> _EXERCISE DESCRIPTION_: Reproduce the records below in their entirety, exactly as shown.

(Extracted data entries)
╭──

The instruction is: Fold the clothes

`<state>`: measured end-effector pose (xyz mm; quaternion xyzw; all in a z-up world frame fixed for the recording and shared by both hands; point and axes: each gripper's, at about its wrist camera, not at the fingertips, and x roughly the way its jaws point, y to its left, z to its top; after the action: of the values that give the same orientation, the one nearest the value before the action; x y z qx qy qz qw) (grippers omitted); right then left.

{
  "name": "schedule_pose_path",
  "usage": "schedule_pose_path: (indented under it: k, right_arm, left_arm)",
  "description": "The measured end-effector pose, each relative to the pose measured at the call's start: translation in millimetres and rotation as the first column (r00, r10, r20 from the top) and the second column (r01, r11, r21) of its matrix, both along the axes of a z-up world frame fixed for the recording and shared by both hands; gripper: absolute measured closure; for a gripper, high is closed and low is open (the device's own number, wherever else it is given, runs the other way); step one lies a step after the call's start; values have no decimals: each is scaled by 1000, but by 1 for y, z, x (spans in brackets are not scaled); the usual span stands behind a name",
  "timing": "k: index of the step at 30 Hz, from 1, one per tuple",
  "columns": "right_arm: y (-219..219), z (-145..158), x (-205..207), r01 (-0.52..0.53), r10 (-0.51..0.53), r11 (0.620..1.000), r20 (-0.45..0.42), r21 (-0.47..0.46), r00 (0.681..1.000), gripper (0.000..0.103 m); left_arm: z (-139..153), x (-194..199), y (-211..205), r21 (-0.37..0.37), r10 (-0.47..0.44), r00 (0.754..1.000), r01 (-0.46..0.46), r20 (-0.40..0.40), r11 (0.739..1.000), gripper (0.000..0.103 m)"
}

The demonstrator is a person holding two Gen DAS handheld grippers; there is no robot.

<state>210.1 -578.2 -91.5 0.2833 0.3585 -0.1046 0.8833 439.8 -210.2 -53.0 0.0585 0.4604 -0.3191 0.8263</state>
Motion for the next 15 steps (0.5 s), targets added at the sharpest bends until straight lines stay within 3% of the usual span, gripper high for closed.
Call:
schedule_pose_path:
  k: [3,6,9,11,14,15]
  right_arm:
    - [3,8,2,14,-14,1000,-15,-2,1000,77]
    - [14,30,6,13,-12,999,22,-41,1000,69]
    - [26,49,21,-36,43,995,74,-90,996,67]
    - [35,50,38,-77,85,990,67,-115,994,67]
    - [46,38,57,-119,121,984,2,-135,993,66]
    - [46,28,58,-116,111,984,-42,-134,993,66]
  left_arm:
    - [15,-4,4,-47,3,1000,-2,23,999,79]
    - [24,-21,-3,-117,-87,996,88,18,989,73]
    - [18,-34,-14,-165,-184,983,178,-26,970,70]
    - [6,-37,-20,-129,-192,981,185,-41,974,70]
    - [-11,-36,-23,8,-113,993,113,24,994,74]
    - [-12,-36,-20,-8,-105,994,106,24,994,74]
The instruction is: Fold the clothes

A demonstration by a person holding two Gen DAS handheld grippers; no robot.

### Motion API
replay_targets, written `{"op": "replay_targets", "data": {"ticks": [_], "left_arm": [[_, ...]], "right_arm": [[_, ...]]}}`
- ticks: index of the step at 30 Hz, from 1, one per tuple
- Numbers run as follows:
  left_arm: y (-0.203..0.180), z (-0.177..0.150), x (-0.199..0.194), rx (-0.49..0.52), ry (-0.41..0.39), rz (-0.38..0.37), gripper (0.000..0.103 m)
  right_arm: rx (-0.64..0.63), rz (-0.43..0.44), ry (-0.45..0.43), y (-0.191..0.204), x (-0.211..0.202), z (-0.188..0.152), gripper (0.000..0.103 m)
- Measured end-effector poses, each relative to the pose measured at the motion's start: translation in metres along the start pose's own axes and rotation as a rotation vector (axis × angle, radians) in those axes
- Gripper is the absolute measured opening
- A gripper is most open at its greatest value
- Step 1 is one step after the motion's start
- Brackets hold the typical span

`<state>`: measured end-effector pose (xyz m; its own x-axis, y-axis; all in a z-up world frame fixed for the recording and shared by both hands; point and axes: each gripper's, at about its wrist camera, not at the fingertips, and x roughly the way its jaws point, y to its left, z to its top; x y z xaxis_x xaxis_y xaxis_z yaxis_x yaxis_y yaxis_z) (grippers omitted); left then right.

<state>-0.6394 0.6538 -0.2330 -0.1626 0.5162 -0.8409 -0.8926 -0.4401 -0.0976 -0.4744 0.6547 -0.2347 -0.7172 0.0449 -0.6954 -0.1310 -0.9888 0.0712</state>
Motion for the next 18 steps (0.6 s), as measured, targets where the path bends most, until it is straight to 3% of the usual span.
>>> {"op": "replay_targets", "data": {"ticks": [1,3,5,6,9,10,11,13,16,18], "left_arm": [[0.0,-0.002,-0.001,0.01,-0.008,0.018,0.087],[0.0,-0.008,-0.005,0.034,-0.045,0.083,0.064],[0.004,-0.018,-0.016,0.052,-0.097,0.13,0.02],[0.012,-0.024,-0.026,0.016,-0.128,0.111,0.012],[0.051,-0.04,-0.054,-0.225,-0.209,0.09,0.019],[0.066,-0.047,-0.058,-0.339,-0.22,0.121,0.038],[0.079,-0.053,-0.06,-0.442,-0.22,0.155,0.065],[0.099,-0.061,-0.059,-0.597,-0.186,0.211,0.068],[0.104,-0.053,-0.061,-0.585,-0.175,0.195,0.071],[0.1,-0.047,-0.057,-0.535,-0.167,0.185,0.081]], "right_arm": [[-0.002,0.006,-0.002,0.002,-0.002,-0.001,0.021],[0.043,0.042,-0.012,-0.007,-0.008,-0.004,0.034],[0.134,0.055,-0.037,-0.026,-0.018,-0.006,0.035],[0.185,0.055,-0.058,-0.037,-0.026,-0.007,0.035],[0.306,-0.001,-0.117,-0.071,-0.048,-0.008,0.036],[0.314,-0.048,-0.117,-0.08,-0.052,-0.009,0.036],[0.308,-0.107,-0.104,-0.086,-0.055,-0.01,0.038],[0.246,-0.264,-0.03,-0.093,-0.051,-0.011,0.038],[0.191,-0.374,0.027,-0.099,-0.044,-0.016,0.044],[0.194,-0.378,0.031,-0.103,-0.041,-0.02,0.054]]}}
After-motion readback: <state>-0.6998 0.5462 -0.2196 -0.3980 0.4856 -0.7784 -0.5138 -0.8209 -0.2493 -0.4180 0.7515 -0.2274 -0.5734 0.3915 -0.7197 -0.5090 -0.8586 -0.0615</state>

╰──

> _PROBLEM SOLUTION_:
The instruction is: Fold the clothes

`<state>`: measured end-effector pose (xyz mm; quaternion xyzw; all in a z-up world frame fixed for the recording and shared by both hands; point and axes: each gripper's, at about its wrist camera, not at the fingertips, and x roughly the way its jaws point, y to its left, z to its top; after the action: of the values that give the same orientation, the one nearest the value before the action; x y z qx qy qz qw) (grippers omitted); right then left.

{
  "name": "schedule_pose_path",
  "usage": "schedule_pose_path: (indented under it: k, right_arm, left_arm)",
  "description": "The measured end-effector pose, each relative to the pose measured at the call's start: translation in millimetres and rotation as the first column (r00, r10, r20 from the top) and the second column (r01, r11, r21) of its matrix, both along the axes of a z-up world frame fixed for the recording and shared by both hands; gripper: absolute measured closure; for a gripper, high is closed and low is open (the device's own number, wherever else it is given, runs the other way); step one lies a step after the call's start; values have no decimals: each is scaled by 1000, but by 1 for y, z, x (spans in brackets are not scaled); the usual span stands behind a name",
  "timing": "k: index of the step at 30 Hz, from 1, one per tuple",
  "columns": "right_arm: y (-219..219), z (-145..158), x (-205..207), r01 (-0.52..0.53), r10 (-0.51..0.53), r11 (0.620..1.000), r20 (-0.45..0.42), r21 (-0.47..0.46), r00 (0.681..1.000), gripper (0.000..0.103 m); left_arm: z (-139..153), x (-194..199), y (-211..205), r21 (-0.37..0.37), r10 (-0.47..0.44), r00 (0.754..1.000), r01 (-0.46..0.46), r20 (-0.40..0.40), r11 (0.739..1.000), gripper (0.000..0.103 m)"
}

The demonstrator is a person holding two Gen DAS handheld grippers; there is no robot.

<state>210.1 -578.2 -91.5 0.2833 0.3585 -0.1046 0.8833 439.8 -210.2 -53.0 0.0585 0.4604 -0.3191 0.8263</state>
Motion for the next 15 steps (0.5 s), targets added at the sharpest bends until straight lines stay within 3% of the usual span, gripper high for closed.
Call:
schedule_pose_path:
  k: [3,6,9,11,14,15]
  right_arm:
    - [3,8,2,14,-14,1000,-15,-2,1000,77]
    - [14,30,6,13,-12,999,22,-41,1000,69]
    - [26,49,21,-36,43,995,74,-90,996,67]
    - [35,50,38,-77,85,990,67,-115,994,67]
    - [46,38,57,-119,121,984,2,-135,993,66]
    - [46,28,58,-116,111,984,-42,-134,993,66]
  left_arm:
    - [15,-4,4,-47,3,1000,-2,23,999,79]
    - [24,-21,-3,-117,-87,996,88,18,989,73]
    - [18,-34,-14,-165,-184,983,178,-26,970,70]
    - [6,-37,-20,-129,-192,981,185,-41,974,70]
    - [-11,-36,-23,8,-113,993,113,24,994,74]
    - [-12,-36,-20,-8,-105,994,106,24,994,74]
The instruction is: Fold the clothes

A demonstration by a person holding two Gen DAS handheld grippers; no robot.

### Motion API
replay_targets, written `{"op": "replay_targets", "data": {"ticks": [_], "left_arm": [[_, ...]], "right_arm": [[_, ...]]}}`
- ticks: index of the step at 30 Hz, from 1, one per tuple
- Numbers run as follows:
  left_arm: y (-0.203..0.180), z (-0.177..0.150), x (-0.199..0.194), rx (-0.49..0.52), ry (-0.41..0.39), rz (-0.38..0.37), gripper (0.000..0.103 m)
  right_arm: rx (-0.64..0.63), rz (-0.43..0.44), ry (-0.45..0.43), y (-0.191..0.204), x (-0.211..0.202), z (-0.188..0.152), gripper (0.000..0.103 m)
- Measured end-effector poses, each relative to the pose measured at the motion's start: translation in metres along the start pose's own axes and rotation as a rotation vector (axis × angle, radians) in those axes
- Gripper is the absolute measured opening
- A gripper is most open at its greatest value
- Step 1 is one step after the motion's start
- Brackets hold the typical span

`<state>`: measured end-effector pose (xyz m; its own x-axis, y-axis; all in a z-up world frame fixed for the recording and shared by both hands; point and axes: each gripper's, at about its wrist camera, not at the fingertips, and x roughly the way its jaws point, y to its left, z to its top; x y z xaxis_x xaxis_y xaxis_z yaxis_x yaxis_y yaxis_z) (grippers omitted); left then right.

<state>-0.6394 0.6538 -0.2330 -0.1626 0.5162 -0.8409 -0.8926 -0.4401 -0.0976 -0.4744 0.6547 -0.2347 -0.7172 0.0449 -0.6954 -0.1310 -0.9888 0.0712</state>
Motion for the next 18 steps (0.6 s), as measured, targets where the path bends most, until it is straight to 3% of the usual span.
>>> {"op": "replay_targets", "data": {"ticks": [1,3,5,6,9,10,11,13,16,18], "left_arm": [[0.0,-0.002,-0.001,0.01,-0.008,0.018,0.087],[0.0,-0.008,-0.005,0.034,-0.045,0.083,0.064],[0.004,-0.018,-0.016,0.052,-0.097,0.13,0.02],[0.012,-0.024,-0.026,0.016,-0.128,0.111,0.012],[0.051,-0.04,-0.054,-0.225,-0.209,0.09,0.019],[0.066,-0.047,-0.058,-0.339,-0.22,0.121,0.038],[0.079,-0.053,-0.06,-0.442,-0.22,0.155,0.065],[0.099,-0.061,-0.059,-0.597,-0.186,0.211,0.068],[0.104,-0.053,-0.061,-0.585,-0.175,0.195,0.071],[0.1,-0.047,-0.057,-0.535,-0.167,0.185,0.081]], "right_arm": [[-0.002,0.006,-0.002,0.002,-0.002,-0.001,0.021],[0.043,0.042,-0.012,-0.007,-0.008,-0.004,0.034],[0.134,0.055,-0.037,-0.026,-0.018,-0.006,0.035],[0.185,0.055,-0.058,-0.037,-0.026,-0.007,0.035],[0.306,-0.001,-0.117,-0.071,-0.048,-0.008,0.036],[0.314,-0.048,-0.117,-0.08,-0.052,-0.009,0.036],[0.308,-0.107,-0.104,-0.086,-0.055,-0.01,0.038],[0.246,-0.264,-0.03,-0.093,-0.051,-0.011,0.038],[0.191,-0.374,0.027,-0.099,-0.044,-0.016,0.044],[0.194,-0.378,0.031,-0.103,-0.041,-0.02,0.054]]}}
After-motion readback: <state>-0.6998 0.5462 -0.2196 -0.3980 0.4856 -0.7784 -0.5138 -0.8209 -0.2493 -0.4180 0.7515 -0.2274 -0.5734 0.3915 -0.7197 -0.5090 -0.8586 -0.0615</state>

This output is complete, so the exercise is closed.